As mentioned, the polyether alcohols b) are used in the manufacture of polyurethanes.

The starting materials used for this can be described very particularly as follows: The organic polyisocyanates contemplated are preferably aromatic polyfunctional isocyanates.

Specific examples are: 2,4- and 2,6-tolylene diisocyanate (TDI) and the corresponding isomeric mixtures, 4,4'-, 2,4'- and 2, 2'-diphenylmethane diisocyanate (MDI) and the corresponding isomeric mixtures, mixtures of diisocyanates of 4,4'- and 2,4'-diphenylmethane and in the manufacture of rigid polyurethane foams, particularly mixtures of diisocyanates of 4,4'-, 2,4'- and 2, 2 ' -diphenylmethane and polyphenyl polymethylene polyisocyanates (crude MDI).

The polyether alcohols b) of the present invention are typically used in admixture with other compounds having at least two hydrogen atoms reactive with isocyanate groups.

Useful compounds together with the polyether alcohols bl) and having at least two isocyanate-reactive hydrogen atoms include particularly polyether alcohols and / or polyester alcohols having OH numbers in the range of 100 to 1200 mgKOH / g. .

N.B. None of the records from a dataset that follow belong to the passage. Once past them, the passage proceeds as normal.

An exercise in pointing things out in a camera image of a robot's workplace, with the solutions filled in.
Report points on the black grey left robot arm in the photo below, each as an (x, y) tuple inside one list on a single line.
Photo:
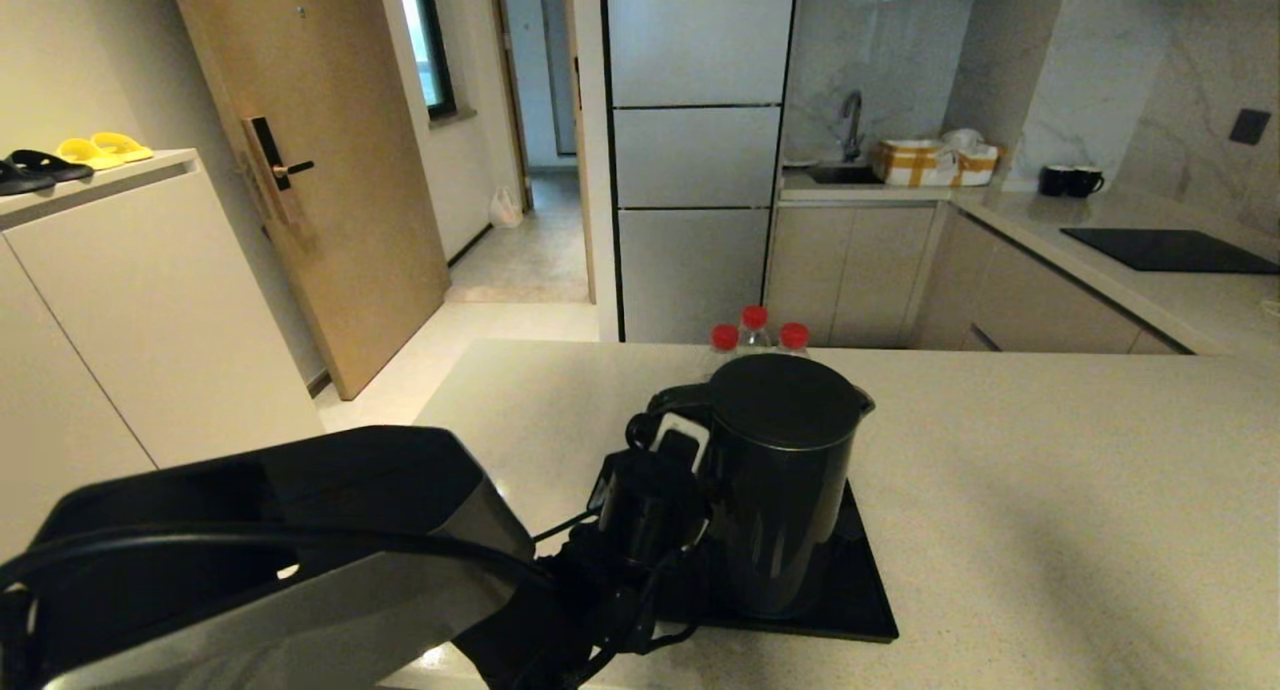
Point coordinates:
[(300, 570)]

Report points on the dark wall socket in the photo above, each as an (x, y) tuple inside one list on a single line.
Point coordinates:
[(1250, 127)]

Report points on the grey tall refrigerator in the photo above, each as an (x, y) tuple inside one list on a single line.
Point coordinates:
[(700, 150)]

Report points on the black electric kettle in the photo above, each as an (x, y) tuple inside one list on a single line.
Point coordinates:
[(790, 490)]

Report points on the wooden door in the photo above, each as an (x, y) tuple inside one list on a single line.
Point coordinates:
[(330, 190)]

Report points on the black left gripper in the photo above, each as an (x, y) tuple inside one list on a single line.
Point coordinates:
[(650, 510)]

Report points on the beige kitchen base cabinets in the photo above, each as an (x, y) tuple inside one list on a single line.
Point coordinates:
[(850, 270)]

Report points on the large taped cardboard box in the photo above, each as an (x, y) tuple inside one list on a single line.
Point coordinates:
[(912, 163)]

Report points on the black slipper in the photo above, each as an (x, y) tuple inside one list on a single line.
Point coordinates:
[(47, 163), (20, 180)]

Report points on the beige shoe cabinet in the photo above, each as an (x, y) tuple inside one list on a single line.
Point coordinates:
[(150, 300)]

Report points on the dark kitchen sink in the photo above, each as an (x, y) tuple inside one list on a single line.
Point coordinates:
[(845, 174)]

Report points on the black mug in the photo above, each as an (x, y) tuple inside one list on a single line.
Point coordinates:
[(1083, 182), (1053, 181)]

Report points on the black framed window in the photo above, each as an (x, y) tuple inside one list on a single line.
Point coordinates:
[(430, 50)]

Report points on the water bottle red label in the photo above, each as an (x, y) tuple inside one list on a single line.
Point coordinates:
[(724, 337), (755, 320), (794, 336)]

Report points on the black induction cooktop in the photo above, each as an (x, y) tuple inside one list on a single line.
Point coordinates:
[(1170, 251)]

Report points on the small taped cardboard box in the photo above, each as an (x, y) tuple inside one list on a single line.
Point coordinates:
[(978, 166)]

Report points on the metal kitchen faucet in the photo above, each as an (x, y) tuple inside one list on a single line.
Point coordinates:
[(852, 123)]

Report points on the yellow slipper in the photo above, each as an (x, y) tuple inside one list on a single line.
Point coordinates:
[(122, 144), (87, 153)]

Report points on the white plastic floor bag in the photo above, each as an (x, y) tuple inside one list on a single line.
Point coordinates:
[(505, 208)]

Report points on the white crumpled bag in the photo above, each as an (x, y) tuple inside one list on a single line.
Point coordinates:
[(962, 139)]

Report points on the black rectangular serving tray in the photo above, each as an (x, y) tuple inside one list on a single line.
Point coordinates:
[(860, 600)]

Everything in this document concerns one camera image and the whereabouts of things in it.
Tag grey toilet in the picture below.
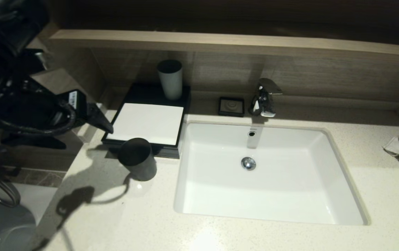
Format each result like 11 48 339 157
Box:
0 204 38 251

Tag wooden wall shelf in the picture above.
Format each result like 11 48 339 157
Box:
51 30 399 60

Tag black plastic tray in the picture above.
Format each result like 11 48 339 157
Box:
102 141 180 159

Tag chrome drain plug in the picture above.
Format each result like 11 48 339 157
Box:
241 157 256 171

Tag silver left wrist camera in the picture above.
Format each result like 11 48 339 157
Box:
25 49 48 74

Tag chrome faucet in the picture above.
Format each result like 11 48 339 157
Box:
248 79 283 118

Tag white ribbed mat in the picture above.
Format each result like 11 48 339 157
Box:
106 103 184 146

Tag round black dish metal centre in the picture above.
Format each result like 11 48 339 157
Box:
117 138 158 182

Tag black soap dish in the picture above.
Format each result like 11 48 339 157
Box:
218 97 245 117

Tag grey cup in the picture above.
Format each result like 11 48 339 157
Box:
157 60 183 101

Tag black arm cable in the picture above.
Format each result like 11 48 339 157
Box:
0 101 78 137

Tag white sink basin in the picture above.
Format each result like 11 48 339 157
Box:
174 120 370 225

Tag black amenity tray with drawer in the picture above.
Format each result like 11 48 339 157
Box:
101 83 191 159

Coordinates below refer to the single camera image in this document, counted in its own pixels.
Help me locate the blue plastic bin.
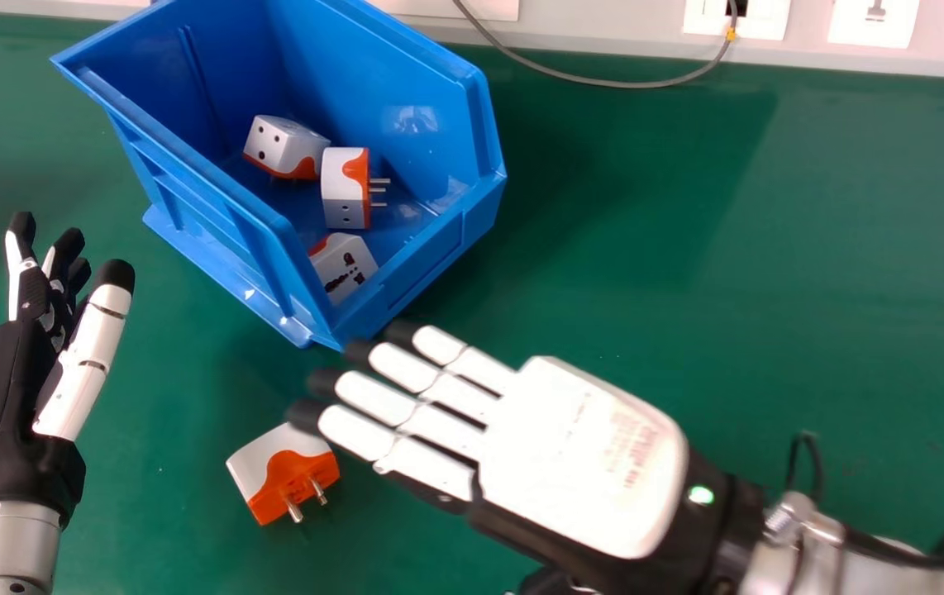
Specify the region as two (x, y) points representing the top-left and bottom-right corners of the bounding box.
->
(50, 0), (508, 350)

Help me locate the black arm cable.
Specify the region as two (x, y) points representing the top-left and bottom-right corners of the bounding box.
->
(784, 431), (944, 570)

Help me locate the grey cable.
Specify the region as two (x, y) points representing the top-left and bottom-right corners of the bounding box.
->
(451, 0), (739, 90)

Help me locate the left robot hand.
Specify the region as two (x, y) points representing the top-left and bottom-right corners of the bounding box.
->
(0, 212), (136, 530)

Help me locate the white socket strip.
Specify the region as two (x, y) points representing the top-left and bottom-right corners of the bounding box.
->
(681, 0), (792, 42)

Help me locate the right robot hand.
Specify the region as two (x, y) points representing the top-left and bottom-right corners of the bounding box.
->
(285, 321), (768, 595)

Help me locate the white-and-orange plug adapter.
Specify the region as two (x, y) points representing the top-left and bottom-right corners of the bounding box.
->
(242, 115), (331, 181)
(225, 421), (341, 526)
(321, 147), (392, 231)
(308, 232), (379, 307)

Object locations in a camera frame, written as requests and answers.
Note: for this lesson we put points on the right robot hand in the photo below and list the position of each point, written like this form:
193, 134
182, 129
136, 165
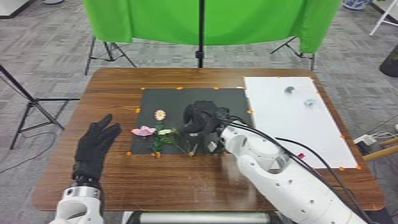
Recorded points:
202, 115

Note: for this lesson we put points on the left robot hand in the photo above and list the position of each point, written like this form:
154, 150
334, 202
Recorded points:
95, 146

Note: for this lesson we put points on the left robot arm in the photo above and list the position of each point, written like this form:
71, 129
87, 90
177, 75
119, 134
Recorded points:
78, 206

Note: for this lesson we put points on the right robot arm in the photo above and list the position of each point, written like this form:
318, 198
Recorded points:
278, 173

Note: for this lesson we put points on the peach flower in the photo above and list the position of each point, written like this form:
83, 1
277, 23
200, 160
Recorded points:
161, 115

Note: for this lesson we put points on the dark mat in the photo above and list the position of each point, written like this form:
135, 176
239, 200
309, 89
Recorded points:
170, 100

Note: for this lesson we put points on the white flower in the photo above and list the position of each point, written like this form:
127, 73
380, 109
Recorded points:
165, 132

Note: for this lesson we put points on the pink flower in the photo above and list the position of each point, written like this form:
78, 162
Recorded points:
145, 131

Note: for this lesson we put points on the white sheet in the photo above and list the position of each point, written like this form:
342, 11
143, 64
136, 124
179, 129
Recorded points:
286, 130

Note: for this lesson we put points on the black tripod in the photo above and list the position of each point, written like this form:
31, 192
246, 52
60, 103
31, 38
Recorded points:
30, 103

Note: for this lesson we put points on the black backdrop stand leg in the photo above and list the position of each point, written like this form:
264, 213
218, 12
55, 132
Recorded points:
110, 53
296, 50

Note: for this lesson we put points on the black stand pole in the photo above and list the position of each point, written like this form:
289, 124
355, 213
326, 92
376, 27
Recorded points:
202, 33

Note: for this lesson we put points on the pale grey bar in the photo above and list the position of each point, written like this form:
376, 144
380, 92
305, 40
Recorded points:
202, 218

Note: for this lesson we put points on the white power strip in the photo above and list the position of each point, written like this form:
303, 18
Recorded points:
367, 138

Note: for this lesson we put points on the white frame stand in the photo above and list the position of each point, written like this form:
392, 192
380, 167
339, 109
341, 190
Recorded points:
385, 18

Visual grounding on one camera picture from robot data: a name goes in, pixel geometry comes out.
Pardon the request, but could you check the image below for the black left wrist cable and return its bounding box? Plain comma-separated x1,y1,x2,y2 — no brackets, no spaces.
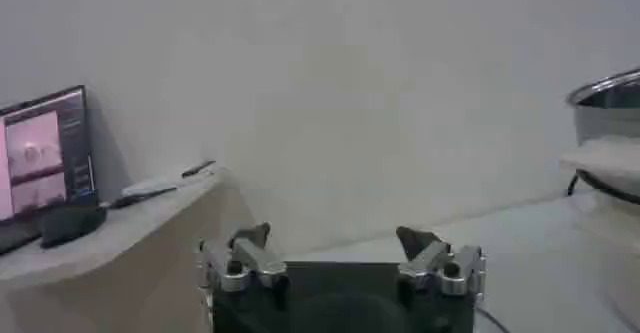
473,306,512,333

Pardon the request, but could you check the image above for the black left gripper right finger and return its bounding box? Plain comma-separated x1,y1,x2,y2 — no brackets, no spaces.
394,225,488,298

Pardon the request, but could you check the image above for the steel steamer pot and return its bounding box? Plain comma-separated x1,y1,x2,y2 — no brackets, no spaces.
564,67,640,206

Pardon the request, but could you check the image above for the white side desk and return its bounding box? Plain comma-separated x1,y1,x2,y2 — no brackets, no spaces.
0,166,257,333

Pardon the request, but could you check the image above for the laptop with lit screen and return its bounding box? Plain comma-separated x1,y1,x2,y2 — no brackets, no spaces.
0,84,100,256

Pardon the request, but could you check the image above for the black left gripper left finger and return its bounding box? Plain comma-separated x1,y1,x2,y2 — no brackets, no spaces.
198,221,290,295

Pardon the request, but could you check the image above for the black computer mouse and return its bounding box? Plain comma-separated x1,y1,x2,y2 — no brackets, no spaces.
39,203,108,250

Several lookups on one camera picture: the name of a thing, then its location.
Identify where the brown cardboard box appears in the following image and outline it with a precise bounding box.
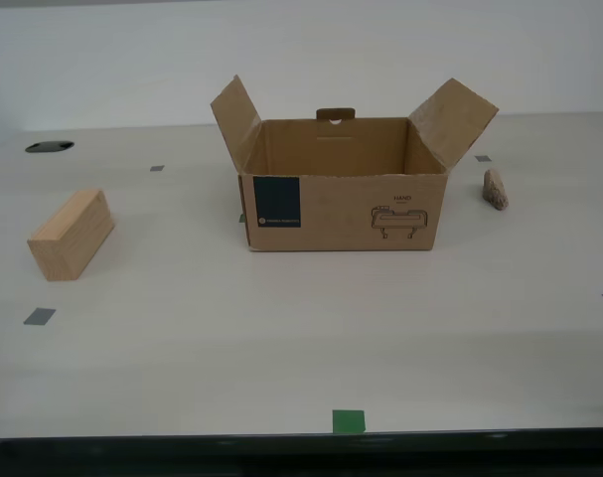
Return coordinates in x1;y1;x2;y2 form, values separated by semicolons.
210;74;500;253

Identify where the pinkish speckled granite rock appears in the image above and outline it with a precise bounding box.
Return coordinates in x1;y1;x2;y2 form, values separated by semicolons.
481;167;510;213

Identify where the light wooden block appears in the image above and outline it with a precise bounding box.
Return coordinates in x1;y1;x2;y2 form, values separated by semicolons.
26;188;116;283

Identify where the green tape square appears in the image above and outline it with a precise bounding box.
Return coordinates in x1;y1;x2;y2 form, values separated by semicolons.
331;408;367;434

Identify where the black round cable grommet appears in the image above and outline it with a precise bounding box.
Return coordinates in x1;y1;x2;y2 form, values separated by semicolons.
24;140;75;154

The polyester alcohols used together with the polyether alcohols b) are usually prepared by condensation of polyfunctional alcohols, preferably diols, having 2 to 12 carbon atoms and preferably 2 to 6 carbon atoms, with polyfunctional carboxylic acids having 2 to 12 carbon atoms, for example succinic acid, glutaric acid, adipic acid, suberic acid, azelaic acid, sebacic acid, decanedicarboxylic acid, maleic acid, fumaric acid and preferably italic acid, isophthalic acid, terephthalic acid and the isomeric naphthalenedicarboxylic acids.

The polyether alcohols used together with the polyether alcohols bl) usually have a functionality between 2 and 8 and very particularly from 3 to 8.

Particular preference is given to the use of polyether alcohols prepared by known methods, for example by anionic polymerization of alkylene oxides in the presence of catalysts, preferably alkali metal hydroxides.

The alkylene oxides are usually mostly ethylene oxide and / or propylene oxide, preferably pure 1,2-propylene oxide.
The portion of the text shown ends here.